Work required >> Down to the last line, restate the listing below exactly.
+ + + + + + +
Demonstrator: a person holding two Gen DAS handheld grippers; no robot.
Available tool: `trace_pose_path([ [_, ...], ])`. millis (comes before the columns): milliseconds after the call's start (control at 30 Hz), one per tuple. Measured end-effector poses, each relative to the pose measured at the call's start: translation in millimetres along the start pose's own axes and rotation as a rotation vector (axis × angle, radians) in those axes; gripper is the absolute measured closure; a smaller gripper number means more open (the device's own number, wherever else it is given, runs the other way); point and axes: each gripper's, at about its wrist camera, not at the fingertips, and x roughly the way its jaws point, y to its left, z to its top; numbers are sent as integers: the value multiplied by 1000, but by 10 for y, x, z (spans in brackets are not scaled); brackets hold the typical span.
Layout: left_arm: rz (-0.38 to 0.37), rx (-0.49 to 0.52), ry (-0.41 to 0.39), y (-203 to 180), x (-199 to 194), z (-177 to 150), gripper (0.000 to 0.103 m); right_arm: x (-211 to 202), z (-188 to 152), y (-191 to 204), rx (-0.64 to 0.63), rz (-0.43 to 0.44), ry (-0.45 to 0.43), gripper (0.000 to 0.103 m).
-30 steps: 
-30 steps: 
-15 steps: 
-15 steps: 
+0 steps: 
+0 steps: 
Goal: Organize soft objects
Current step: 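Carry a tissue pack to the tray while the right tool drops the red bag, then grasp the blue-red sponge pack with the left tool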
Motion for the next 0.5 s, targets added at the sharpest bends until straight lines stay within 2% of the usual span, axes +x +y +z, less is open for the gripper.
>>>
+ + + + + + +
Worked solution >>
Demonstrator: a person holding two Gen DAS handheld grippers; no robot.
Available tool: `trace_pose_path([ [_, ...], ])`. millis (comes before the columns): milliseconds after the call's start (control at 30 Hz), one per tuple. Measured end-effector poses, each relative to the pose measured at the call's start: translation in millimetres along the start pose's own axes and rotation as a rotation vector (axis × angle, radians) in those axes; gripper is the absolute measured closure; a smaller gripper number means more open (the device's own number, wherever else it is given, runs the other way); point and axes: each gripper's, at about its wrist camera, not at the fingertips, and x roughly the way its jaws point, y to its left, z to its top; numbers are sent as integers: the value multiplied by 1000, but by 10 for y, x, z (spans in brackets are not scaled); brackets hold the typical span.
Layout: left_arm: rz (-0.38 to 0.37), rx (-0.49 to 0.52), ry (-0.41 to 0.39), y (-203 to 180), x (-199 to 194), z (-177 to 150), gripper (0.000 to 0.103 m); right_arm: x (-211 to 202), z (-188 to 152), y (-191 to 204), rx (-0.64 to 0.63), rz (-0.43 to 0.44), ry (-0.45 to 0.43), gripper (0.000 to 0.103 m).
-30 steps: 
-30 steps: 
-15 steps: 
-15 steps: 
+0 steps: 
+0 steps: 
Goal: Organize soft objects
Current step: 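Carry a tissue pack to the tray while the right tool drops the red bag, then grasp the blue-red sponge pack with the left tool
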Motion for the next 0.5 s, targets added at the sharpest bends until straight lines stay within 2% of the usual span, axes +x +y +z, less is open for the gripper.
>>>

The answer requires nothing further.